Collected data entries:
• • • • •
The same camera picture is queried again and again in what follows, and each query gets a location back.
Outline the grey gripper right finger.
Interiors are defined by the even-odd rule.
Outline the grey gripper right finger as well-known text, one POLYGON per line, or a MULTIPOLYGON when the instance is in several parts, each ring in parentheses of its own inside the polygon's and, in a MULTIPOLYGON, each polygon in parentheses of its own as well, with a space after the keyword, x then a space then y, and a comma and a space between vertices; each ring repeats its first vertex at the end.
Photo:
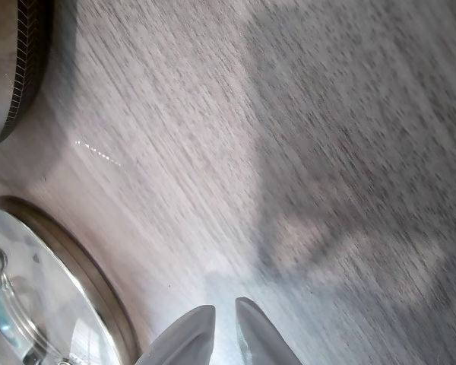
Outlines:
POLYGON ((247 297, 238 297, 236 331, 244 364, 301 364, 290 346, 261 308, 247 297))

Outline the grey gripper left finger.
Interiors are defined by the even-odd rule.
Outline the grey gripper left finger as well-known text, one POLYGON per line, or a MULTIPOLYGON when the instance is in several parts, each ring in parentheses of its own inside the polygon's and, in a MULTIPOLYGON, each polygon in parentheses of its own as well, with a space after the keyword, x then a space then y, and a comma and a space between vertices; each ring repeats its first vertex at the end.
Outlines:
POLYGON ((136 364, 209 364, 214 348, 216 309, 195 307, 162 332, 136 364))
• • • • •
YOUR INSTRUCTIONS:
Hand back the records above exactly, leaving out every picture.

SOLVED EXERCISE:
The same camera picture is queried again and again in what follows, and each query gets a location back.
Outline the grey gripper right finger.
Interiors are defined by the even-odd rule.
Outline the grey gripper right finger as well-known text, one POLYGON per line, or a MULTIPOLYGON when the instance is in several parts, each ring in parentheses of its own inside the polygon's and, in a MULTIPOLYGON, each polygon in parentheses of its own as well, with a space after the keyword, x then a space then y, and a comma and a space between vertices; each ring repeats its first vertex at the end.
Photo:
Outlines:
POLYGON ((247 297, 238 297, 236 331, 244 364, 301 364, 290 346, 261 308, 247 297))

Outline the grey gripper left finger.
Interiors are defined by the even-odd rule.
Outline the grey gripper left finger as well-known text, one POLYGON per line, or a MULTIPOLYGON when the instance is in several parts, each ring in parentheses of its own inside the polygon's and, in a MULTIPOLYGON, each polygon in parentheses of its own as well, with a space after the keyword, x then a space then y, and a comma and a space between vertices; each ring repeats its first vertex at the end.
Outlines:
POLYGON ((136 364, 209 364, 214 348, 216 309, 195 307, 162 332, 136 364))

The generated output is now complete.